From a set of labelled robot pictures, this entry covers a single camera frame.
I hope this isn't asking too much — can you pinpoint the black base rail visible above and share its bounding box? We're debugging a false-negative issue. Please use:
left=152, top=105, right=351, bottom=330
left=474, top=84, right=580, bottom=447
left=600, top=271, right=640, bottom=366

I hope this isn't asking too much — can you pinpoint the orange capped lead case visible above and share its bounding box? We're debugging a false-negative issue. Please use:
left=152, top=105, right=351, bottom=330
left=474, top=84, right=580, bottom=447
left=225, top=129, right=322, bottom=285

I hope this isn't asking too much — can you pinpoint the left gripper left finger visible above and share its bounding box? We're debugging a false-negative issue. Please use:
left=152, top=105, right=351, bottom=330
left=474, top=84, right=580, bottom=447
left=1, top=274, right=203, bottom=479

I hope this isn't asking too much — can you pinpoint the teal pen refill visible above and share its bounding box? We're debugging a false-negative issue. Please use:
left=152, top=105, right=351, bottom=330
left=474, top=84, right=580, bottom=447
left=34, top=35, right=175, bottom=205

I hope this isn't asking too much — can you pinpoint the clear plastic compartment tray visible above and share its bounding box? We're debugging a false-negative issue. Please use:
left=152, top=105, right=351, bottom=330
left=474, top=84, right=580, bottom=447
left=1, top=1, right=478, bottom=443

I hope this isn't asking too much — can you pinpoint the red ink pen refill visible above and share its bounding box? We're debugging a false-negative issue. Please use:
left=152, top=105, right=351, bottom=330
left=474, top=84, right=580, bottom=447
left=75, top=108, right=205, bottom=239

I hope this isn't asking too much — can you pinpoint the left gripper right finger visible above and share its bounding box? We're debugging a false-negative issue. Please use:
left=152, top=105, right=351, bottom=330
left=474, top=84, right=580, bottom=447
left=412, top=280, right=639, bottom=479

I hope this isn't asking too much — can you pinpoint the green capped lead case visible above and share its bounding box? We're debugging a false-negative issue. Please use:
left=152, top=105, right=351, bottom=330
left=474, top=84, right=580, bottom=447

Work instruction -> Repeat the material above in full, exactly as it stands.

Response to the task ->
From a set of labelled robot pictures, this entry covers a single camera frame.
I hope this isn't asking too much — can you pinpoint the black base rail visible above and share its bounding box? We're debugging a false-negative issue. Please use:
left=152, top=105, right=351, bottom=330
left=474, top=84, right=580, bottom=447
left=600, top=271, right=640, bottom=366

I hope this isn't asking too much — can you pinpoint the orange capped lead case visible above and share its bounding box? We're debugging a false-negative issue. Please use:
left=152, top=105, right=351, bottom=330
left=474, top=84, right=580, bottom=447
left=225, top=129, right=322, bottom=285

I hope this isn't asking too much — can you pinpoint the left gripper left finger visible above and share its bounding box? We're debugging a false-negative issue. Please use:
left=152, top=105, right=351, bottom=330
left=474, top=84, right=580, bottom=447
left=1, top=274, right=203, bottom=479

I hope this isn't asking too much — can you pinpoint the teal pen refill visible above and share its bounding box? We're debugging a false-negative issue. Please use:
left=152, top=105, right=351, bottom=330
left=474, top=84, right=580, bottom=447
left=34, top=35, right=175, bottom=205

I hope this isn't asking too much — can you pinpoint the clear plastic compartment tray visible above and share its bounding box? We're debugging a false-negative issue. Please use:
left=152, top=105, right=351, bottom=330
left=474, top=84, right=580, bottom=447
left=1, top=1, right=478, bottom=443

I hope this isn't asking too much — can you pinpoint the red ink pen refill visible above and share its bounding box? We're debugging a false-negative issue. Please use:
left=152, top=105, right=351, bottom=330
left=474, top=84, right=580, bottom=447
left=75, top=108, right=205, bottom=239

I hope this isn't asking too much — can you pinpoint the left gripper right finger visible above and share its bounding box? We're debugging a false-negative issue. Please use:
left=152, top=105, right=351, bottom=330
left=474, top=84, right=580, bottom=447
left=412, top=280, right=639, bottom=479

I hope this isn't asking too much — can you pinpoint the green capped lead case visible above and share its bounding box? We're debugging a false-negative issue. Please use:
left=152, top=105, right=351, bottom=330
left=474, top=84, right=580, bottom=447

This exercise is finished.